Des armes britanniques en Israël

Le 12 août 2014, après avoir été soumis à des pressions considérables visant à le dissuader de continuer à exporter des armes vers Israël, le gouvernement britannique a annoncé qu’il avait identifié 12 licences d’exportations pour des armes et d’autres équipements militaires vers Israël, qu’il suspendrait si des « hostilités d’une ampleur significative » reprenaient. L’existence de ces licences traduisait un affaiblissement considérable des propres règles du Royaume-Uni, selon lesquelles il convient de ne pas fournir d’armes lorsqu’il existe un risque clair qu’elles soient utilisées pour commettre de graves violations du droit international.

Il a par la suite été annoncé qu’aucune de ces licences n’a été suspendue. Amnesty International avait alors fortement critiqué la position du Royaume-Uni, et lui demande désormais de suspendre toutes les exportations d’armes vers Israël, tant que subsistera un risque substantiel qu’Israël et les groupes armées de Gaza commettent des violations graves des droits humains et du droit international humanitaire.

Des colonies illégales

Benjamin Netanyahou poursuit sa politique d’installation de civils israéliens dans les territoires palestiniens occupés, en violation du droit international. Il continue à autoriser de nouvelles constructions dans des colonies existantes, ainsi que l’expropriation de Palestiniens pour construire une nouvelle colonie sur leurs terres près de Bethléem.

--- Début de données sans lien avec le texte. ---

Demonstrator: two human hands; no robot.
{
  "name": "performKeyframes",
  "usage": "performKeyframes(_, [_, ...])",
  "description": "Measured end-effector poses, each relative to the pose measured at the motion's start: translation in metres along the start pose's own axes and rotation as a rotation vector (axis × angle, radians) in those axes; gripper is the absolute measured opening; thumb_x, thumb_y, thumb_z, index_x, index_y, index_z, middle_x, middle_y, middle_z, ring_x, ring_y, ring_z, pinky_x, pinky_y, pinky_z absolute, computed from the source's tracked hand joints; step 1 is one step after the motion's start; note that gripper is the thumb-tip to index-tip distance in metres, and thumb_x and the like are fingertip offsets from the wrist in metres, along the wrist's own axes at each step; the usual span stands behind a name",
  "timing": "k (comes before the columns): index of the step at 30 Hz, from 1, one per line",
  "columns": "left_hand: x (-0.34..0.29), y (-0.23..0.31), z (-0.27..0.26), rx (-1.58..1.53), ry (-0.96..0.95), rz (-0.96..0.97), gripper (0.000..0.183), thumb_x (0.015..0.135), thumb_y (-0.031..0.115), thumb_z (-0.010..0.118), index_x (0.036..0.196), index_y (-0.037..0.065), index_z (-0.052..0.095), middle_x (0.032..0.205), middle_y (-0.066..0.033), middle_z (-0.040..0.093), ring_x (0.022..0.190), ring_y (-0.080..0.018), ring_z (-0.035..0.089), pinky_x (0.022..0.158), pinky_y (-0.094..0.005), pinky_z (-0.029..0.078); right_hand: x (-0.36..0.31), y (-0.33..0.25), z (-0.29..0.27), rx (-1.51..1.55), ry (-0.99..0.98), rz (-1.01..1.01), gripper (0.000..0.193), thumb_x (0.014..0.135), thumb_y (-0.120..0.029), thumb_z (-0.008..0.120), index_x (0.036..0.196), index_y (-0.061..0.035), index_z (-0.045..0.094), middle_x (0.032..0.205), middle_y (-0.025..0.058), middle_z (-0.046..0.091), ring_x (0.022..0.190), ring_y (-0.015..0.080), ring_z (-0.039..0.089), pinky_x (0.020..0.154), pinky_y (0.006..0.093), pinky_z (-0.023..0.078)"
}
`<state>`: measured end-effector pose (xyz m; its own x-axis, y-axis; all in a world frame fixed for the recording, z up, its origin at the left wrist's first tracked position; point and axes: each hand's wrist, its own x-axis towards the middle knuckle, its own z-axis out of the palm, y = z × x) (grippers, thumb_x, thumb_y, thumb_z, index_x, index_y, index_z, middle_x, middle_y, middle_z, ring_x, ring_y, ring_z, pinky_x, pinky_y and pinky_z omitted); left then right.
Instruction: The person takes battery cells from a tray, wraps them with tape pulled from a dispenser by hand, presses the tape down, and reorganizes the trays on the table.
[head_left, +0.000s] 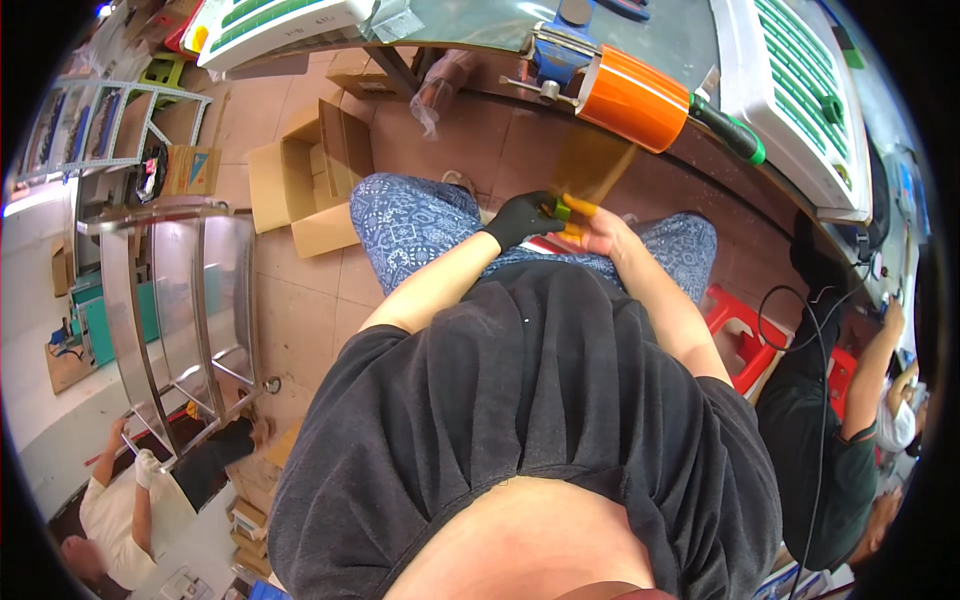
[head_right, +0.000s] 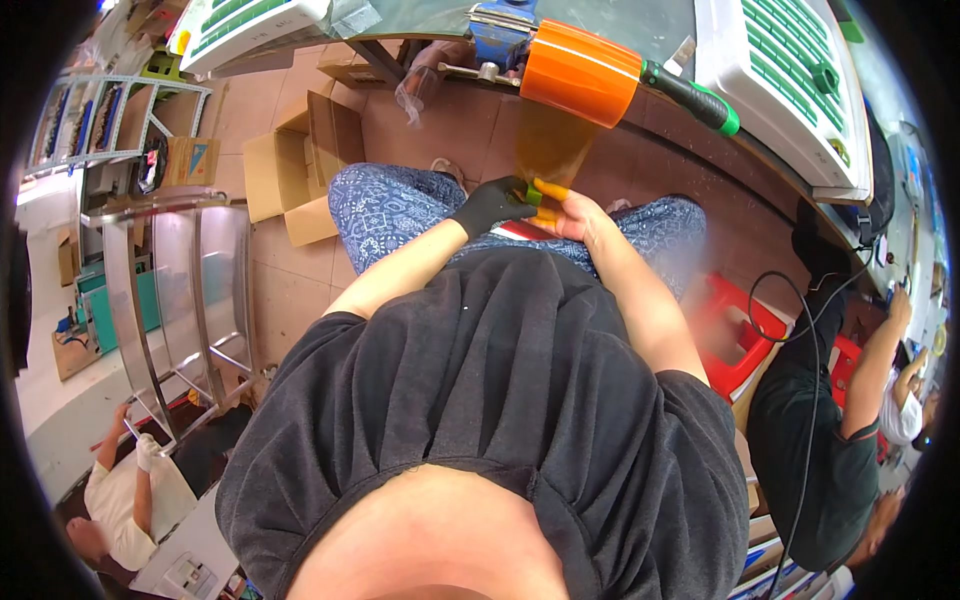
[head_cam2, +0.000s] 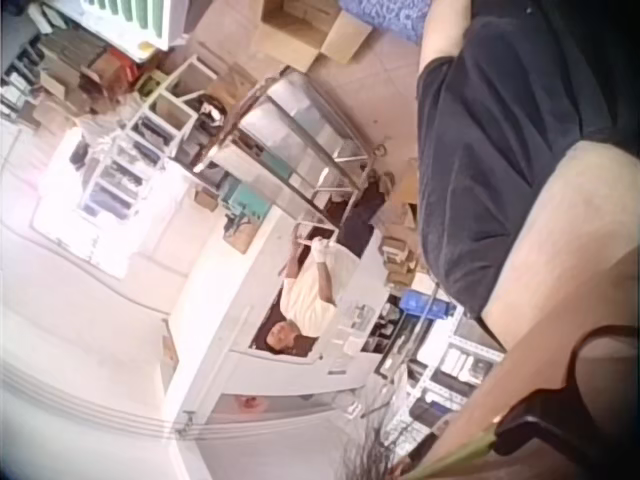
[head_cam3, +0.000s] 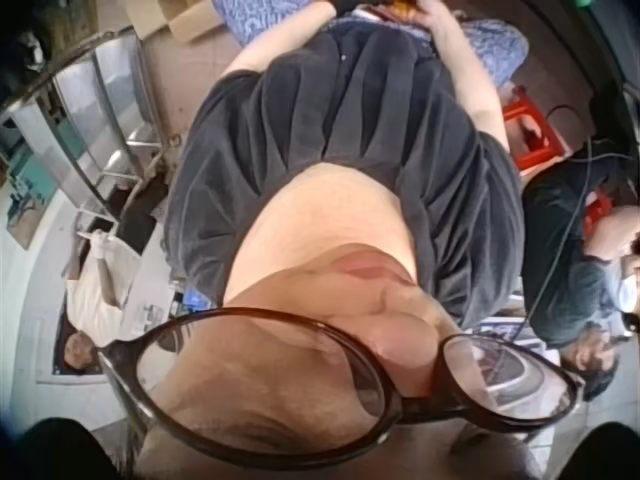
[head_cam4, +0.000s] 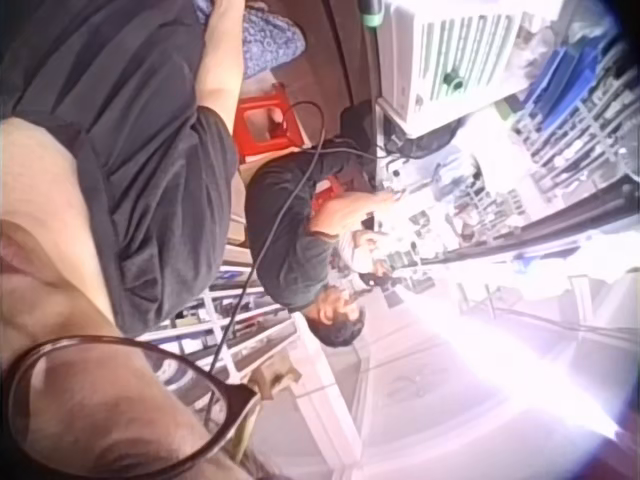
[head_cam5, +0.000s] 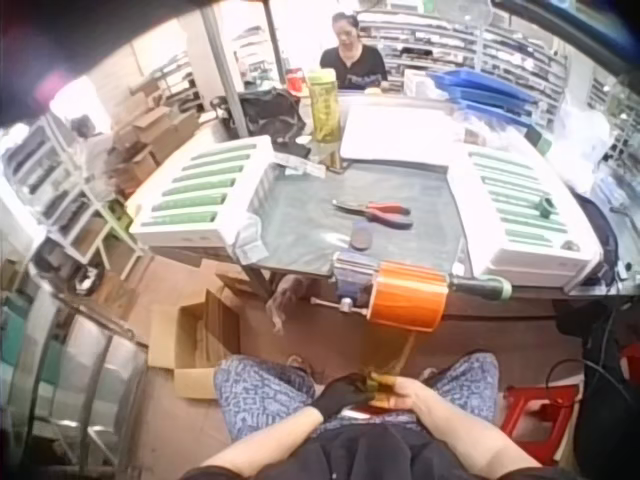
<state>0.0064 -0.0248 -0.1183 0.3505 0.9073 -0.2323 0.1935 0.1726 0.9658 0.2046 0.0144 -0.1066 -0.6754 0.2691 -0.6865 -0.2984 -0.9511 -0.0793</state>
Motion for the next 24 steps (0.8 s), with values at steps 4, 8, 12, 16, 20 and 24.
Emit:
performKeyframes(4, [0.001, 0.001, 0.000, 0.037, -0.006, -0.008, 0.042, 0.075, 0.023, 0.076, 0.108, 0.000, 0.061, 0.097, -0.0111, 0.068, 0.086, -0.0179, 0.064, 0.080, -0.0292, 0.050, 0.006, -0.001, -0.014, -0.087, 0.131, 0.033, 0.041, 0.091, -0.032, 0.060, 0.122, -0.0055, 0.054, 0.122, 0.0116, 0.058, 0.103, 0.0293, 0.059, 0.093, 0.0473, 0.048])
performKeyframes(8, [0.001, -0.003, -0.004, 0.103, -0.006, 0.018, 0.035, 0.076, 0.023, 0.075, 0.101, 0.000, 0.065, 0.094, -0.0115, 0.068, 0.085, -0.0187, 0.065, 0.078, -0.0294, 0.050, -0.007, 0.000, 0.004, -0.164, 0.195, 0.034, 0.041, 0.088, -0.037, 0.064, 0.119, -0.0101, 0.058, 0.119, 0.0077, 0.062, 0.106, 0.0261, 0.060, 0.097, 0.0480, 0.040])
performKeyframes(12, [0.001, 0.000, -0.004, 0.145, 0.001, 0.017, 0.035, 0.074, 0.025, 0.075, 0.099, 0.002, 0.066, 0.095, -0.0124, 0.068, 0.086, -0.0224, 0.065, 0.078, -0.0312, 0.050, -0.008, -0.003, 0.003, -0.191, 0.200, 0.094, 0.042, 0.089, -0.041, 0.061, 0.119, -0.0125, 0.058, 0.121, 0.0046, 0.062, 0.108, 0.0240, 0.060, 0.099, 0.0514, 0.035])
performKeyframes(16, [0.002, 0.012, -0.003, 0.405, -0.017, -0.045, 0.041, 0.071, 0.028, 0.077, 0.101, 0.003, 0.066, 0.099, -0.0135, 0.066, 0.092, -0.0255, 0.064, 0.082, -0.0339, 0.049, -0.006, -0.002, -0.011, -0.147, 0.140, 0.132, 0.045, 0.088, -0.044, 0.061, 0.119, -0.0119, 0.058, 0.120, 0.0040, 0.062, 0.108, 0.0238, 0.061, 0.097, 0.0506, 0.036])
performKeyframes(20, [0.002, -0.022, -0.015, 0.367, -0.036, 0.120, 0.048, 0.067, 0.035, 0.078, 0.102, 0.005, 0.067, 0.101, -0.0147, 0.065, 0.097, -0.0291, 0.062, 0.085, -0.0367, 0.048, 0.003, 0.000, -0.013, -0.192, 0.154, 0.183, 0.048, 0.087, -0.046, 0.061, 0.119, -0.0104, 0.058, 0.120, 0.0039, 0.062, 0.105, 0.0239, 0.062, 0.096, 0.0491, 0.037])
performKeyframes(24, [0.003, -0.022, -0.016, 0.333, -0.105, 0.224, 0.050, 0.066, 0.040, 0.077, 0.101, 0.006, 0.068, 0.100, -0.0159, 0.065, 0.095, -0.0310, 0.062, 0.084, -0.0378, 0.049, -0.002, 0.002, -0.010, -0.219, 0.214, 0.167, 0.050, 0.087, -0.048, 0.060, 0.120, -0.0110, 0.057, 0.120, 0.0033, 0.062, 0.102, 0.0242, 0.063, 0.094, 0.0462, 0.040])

Cela est illégal en vertu du Protocole additionnel 1 à la quatrième Convention de Genève, et du Statut de Rome. La présence de colonies a entraîné des violations massives des droits fondamentaux de la population palestinienne locale, notamment des restrictions à la liberté de mouvement et la destruction de logements. Le transfert illégal de Palestiniens et une destruction de biens privés qui n’est pas justifiée par une nécessité militaire constituent de graves atteintes à la quatrième Convention de Genève. Une telle violation entraîne des obligations spécifiques pour les États tiers, ainsi que des responsabilités pénales individuelles, et constitue un crime de guerre.